In #1627, we enforced all the tensors to be flattenable to 2D tensor with axis=-1. This requires additional reshaping in JAX that merges dimensions, resulting in the loss of sharding information.

In this PR, we introduced flatten_axis that allows flattening the tensor to 2D via any axis. With this, merging axes is no longer needed; thus, the sharding information can be propagated correctly.

Type of change

Documentation change (change only to the documentation, either a fix or a new content)
Bug fix (non-breaking change which fixes an issue)
New feature (non-breaking change which adds functionality)
Breaking change (fix or feature that would cause existing functionality to not work as expected)
Infra/Build change
Code refactoring

Checklist:

I have read and followed the contributing guidelines
The functionality is complete
I have commented my code, particularly in hard-to-understand areas
I have made corresponding changes to the documentation
My changes generate no new warnings
I have added tests that prove my fix is effective or that my feature works
New and existing unit tests pass locally with my changes

Signed-off-by: Phuong Nguyen <phuonguyen@nvidia.com>

for more information, see https://pre-commit.ci

jberchtold-nvidia · 2025-04-03T23:20:46Z

transformer_engine/jax/cpp_extensions/misc.py

+    quantizer.q_layout = QuantizeLayout.ROWWISE_COLWISE
+    if flatten_axis < 0:
+        flatten_axis += rowwise.data.ndim
+    assert 0 < flatten_axis < rowwise.data.ndim, "flatten_axis is out of bounds"

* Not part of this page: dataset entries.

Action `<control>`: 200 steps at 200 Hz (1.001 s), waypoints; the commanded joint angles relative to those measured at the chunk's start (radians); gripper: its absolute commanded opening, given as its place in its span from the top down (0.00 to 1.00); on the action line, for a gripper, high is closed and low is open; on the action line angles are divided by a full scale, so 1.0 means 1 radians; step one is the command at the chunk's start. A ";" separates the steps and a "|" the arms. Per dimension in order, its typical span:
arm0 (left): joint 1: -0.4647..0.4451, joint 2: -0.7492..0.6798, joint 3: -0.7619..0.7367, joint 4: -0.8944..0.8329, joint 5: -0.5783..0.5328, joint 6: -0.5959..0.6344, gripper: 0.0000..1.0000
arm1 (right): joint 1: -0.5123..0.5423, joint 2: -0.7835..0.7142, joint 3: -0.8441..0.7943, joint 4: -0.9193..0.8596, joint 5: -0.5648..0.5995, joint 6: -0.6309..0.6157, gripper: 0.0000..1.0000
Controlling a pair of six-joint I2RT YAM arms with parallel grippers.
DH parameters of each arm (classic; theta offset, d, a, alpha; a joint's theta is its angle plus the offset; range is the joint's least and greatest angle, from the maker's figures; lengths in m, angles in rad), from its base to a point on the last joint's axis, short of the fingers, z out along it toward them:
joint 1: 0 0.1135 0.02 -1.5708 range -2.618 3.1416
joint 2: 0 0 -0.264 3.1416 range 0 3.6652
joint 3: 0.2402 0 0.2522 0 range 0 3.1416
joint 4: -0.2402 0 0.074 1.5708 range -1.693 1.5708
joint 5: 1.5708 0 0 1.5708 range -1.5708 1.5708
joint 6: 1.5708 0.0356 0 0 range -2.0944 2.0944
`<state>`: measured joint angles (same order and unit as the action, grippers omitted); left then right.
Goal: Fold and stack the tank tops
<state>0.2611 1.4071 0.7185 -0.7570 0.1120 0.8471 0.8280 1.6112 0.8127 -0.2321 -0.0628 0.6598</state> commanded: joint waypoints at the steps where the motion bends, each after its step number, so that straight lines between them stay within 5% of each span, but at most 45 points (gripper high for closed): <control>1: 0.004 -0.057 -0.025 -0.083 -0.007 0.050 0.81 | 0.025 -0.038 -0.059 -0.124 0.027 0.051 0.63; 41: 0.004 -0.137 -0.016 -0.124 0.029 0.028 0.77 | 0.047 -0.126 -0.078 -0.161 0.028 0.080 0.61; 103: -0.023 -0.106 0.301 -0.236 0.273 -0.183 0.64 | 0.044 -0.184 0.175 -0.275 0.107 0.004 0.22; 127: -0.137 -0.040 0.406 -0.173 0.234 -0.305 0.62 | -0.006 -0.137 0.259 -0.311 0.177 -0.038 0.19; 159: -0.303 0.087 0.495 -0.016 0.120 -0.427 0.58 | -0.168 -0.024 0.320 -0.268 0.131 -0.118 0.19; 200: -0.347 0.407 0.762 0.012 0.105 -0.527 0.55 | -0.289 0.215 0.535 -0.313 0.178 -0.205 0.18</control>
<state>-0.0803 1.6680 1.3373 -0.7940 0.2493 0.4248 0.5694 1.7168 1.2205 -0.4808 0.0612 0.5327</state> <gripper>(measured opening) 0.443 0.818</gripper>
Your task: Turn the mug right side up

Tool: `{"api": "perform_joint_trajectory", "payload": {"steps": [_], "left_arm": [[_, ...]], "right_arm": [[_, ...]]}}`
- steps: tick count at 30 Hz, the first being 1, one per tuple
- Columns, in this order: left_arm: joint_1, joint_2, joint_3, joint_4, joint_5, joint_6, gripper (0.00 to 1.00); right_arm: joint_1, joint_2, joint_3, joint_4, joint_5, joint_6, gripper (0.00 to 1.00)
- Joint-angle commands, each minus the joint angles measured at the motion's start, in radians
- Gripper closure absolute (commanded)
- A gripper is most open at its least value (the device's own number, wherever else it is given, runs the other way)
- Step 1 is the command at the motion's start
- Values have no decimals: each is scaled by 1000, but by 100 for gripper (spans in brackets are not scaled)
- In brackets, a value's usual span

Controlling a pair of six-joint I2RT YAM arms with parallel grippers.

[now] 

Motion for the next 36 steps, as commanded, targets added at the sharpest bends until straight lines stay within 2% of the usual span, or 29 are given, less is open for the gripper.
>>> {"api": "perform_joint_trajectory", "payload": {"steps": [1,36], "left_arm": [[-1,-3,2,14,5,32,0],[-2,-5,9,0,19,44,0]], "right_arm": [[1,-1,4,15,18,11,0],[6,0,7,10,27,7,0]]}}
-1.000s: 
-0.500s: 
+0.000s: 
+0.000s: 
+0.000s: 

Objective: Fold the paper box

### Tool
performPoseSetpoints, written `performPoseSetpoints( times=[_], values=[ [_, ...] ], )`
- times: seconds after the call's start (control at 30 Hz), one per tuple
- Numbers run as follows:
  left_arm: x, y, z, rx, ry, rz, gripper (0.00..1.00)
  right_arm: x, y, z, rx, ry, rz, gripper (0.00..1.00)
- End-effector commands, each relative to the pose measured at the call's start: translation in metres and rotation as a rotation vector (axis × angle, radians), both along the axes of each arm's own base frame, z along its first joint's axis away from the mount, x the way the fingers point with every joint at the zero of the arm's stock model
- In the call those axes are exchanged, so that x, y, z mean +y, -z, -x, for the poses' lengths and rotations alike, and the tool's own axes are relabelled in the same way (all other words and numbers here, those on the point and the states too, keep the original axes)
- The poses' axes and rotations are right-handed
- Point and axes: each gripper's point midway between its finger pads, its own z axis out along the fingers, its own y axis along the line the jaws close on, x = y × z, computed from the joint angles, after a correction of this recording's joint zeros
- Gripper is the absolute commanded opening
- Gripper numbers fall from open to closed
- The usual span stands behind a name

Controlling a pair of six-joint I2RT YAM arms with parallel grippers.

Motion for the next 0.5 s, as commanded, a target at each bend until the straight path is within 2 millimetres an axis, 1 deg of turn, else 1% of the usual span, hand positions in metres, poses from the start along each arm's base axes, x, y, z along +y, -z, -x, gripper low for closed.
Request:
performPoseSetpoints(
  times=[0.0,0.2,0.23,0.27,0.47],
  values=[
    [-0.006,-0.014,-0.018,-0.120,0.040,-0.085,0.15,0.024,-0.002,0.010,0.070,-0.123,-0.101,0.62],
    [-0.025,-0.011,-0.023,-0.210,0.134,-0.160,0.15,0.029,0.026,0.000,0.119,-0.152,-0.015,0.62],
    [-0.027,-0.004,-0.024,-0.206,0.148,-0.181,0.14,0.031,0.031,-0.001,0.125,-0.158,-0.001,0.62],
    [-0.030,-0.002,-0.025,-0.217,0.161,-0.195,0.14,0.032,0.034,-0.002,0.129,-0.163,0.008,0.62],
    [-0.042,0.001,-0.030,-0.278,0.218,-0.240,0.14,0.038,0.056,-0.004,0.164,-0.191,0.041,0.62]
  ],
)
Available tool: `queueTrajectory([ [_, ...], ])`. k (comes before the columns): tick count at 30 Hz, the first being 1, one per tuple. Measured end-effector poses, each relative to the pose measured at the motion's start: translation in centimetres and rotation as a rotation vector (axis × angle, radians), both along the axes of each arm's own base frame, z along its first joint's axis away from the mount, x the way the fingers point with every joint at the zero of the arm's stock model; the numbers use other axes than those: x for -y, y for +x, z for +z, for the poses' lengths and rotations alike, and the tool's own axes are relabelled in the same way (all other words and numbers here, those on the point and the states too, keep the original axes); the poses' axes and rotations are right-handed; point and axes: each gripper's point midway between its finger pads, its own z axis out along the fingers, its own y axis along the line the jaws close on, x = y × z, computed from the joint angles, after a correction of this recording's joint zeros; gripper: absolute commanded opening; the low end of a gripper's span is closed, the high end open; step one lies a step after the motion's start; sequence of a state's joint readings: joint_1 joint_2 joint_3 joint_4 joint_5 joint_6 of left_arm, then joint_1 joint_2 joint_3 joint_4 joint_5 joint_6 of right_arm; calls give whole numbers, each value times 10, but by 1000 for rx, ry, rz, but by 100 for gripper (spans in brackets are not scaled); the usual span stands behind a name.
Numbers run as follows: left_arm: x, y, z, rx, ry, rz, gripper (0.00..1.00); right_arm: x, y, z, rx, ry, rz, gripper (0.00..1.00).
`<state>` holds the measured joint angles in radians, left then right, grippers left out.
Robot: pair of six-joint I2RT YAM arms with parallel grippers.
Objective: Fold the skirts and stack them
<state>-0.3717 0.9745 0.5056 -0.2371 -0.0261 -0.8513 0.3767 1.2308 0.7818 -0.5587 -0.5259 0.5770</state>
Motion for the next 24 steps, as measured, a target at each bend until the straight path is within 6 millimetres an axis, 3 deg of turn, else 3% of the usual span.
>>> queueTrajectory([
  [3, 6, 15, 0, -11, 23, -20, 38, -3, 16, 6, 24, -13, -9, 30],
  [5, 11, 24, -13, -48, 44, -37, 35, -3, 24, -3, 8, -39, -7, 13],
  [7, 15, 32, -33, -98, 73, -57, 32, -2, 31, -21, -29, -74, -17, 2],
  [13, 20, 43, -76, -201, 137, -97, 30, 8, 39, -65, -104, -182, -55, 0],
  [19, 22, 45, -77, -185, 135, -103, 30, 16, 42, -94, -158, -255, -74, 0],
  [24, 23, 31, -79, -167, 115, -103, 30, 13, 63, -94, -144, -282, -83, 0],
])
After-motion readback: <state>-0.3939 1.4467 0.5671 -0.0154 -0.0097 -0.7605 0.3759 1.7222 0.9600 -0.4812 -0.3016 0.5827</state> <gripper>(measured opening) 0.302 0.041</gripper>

This is 0 < flatten_axis rather than 0 <= flatten_axis as we need at least one axis to the left of the flatten axis so after flattening we have 2 axes to give to TE, right?

Yes, TE requires the data to be 2D for MXFP8. So we can't accept axis = 0 and mistakenly flatten the data to 1D.

transformer_engine/jax/csrc/extensions/activation.cpp

Signed-off-by: Phuong Nguyen <phuonguyen@nvidia.com>

for more information, see https://pre-commit.ci

Signed-off-by: Phuong Nguyen <phuonguyen@nvidia.com>

for more information, see https://pre-commit.ci

phu0ngng · 2025-04-04T15:02:30Z

/te-ci jax L1

jberchtold-nvidia · 2025-04-04T15:32:03Z

transformer_engine/jax/quantize/scaling_modes.py

+                n_scale_blocks //= mid
+            scale_shape = (n_scale_blocks,) + scale_shape
+        else:
+            scale_shape = (n_scale_blocks,)


Do we support quantizing 1D tensors at all? I thought we require they're at least 2D. But if we do support 1D tensors, I agree this is the correct scale shape so okay with this change

No, we don't.

But this function gets called for each part of the 2D-flattened tensor here https://github.com/NVIDIA/TransformerEngine/pull/1644/files#diff-0158638e30529db0bb268ae65eb085b2d22b52e6e0ff4891fe2c7ea9959eea79R209-R214
Therefore, the datashape can be 1D. Perhaps I should rename it to partial_data_shape.

Oh I see now, that makes sense. Thanks!

jberchtold-nvidia · 2025-04-04T21:34:31Z

transformer_engine/jax/cpp_extensions/activation.py

        if is_2x:
            if scaling_mode == ScalingMode.NVTE_DELAYED_TENSOR_SCALING.value:
-                colwise_x_spec = multidim_transpose(x_spec)
+                colwise_x_spec = multidim_transpose(x_spec, transpose_axis=-2)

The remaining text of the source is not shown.